# Spanish number plates



## morro (Jul 2, 2008)

I have a 10 year old peugeot 206 diesel with uk plates and want to change to spanish plates. I would like some advice please!


----------



## Stravinsky (Aug 12, 2007)

morro said:


> I have a 10 year old peugeot 206 diesel with uk plates and want to change to spanish plates. I would like some advice please!

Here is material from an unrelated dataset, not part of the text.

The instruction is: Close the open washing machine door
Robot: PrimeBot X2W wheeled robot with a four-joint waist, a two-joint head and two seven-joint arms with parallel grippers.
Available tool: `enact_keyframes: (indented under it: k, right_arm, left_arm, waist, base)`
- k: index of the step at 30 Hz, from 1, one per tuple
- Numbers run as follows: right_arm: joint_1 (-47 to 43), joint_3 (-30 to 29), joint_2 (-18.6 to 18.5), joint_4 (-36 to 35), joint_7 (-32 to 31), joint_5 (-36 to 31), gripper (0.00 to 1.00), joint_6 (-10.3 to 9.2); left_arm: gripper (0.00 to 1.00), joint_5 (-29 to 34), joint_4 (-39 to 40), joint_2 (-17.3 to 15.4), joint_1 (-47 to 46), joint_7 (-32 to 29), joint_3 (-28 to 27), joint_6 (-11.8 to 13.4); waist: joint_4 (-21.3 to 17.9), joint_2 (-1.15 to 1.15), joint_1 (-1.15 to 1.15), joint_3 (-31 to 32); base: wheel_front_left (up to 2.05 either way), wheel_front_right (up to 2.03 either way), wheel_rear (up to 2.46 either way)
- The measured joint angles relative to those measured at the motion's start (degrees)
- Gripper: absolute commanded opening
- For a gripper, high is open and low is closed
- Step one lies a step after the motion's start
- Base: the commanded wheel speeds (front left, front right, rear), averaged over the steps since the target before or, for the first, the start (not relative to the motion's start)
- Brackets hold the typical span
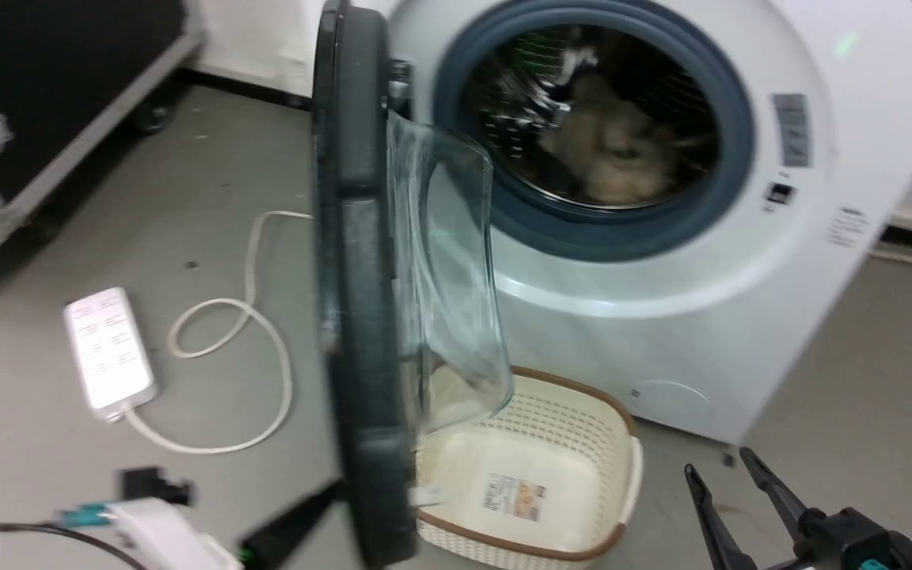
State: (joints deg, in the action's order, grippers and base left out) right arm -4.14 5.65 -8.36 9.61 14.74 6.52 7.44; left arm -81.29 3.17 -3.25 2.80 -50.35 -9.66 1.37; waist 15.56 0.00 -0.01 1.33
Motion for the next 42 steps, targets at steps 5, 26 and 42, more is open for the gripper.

You havent given us much inof there. However, unless you know the system and speak Spanish then I would get a Gestoria to do it for you. The actual cost will be between 600 - 900 euros + import registration tax if you are already a resident here


----------



## MRVT (May 17, 2008)

Stravinsky said:


> You havent given us much inof there. However, unless you know the system and speak Spanish then I would get a Gestoria to do it for you. The actual cost will be between 600 - 900 euros + import registration tax if you are already a resident here


If it's over 10 years old, there should be no registration tax I believe.


----------



## xicoalc (Apr 20, 2010)

worth doing some research, make sure things like your lights can be adjusted cos they can be expensive to replace. i found a great man that saved me £1000 by adjsuting them where even the main dealer told me they couldn't be adjusted. dont know about the tax on older cars but speak to an expert.


----------



## Stravinsky (Aug 12, 2007)

MRVT said:


> If it's over 10 years old, there should be no registration tax I believe.



I've learned to give the worst case scenario, having head stories to the contrary


----------